All of this baggage lies behind her statements, “How is it that you, being a Jew, ask me for a drink since I am a Samaritan woman?” (John 4:9). Or, “I have no husband” (with her thoughts probably being, “and lets drop it.”). Or again, her mention of the irreconcilable theological dispute, “Our fathers worshiped in this mountain [Gerizim], and you people say that in Jerusalem is the place where men ought to worship” (John 4:20). These are conversation stoppers.
But not to Jesus.
Jesus doesn’t let her get away that easily.

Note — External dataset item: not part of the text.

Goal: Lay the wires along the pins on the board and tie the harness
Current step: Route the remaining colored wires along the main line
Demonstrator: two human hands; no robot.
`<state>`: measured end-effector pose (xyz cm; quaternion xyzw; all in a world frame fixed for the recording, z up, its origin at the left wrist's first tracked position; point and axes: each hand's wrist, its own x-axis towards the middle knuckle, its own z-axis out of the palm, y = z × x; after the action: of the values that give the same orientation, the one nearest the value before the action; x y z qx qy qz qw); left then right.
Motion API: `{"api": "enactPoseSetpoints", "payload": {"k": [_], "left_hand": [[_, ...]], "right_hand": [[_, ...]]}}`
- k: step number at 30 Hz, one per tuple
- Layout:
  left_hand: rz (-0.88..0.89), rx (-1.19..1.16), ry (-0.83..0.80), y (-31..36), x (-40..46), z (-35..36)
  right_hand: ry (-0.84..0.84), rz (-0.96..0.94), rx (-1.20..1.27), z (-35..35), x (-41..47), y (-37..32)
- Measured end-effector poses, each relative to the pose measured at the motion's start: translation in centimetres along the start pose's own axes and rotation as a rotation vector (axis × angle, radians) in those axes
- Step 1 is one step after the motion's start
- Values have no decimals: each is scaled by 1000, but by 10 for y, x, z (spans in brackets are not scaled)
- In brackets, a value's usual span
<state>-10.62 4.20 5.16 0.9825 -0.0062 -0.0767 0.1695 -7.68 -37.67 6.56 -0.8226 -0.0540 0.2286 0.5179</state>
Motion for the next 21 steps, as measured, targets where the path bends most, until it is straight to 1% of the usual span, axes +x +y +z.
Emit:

He doesn’t let status, history, purity, clean or unclean, prejudice, sexism, racism, nationalism, or any ism, or any ideology, or any cultural baggage get in the way of seeing a woman. A person. A human with intrinsic value who is in need of something only He can provide. We haven’t really even really discussed their conversation yet, but the fact that it took place tells us something about Jesus. Something that the world is still in desperate need of. There are a million reasons to hate, but really only one reason to love. To reach out. To be kind. It’s because we were all created with God given value. No matter who we are, where we’re from, what we look like, or even what we have done. Our failures do not define us. Our mistakes don’t need to be the end of our story. Jesus is still there. He still reaches out. He still offers that “living water” that leads to eternal life. He’s still sitting at the well.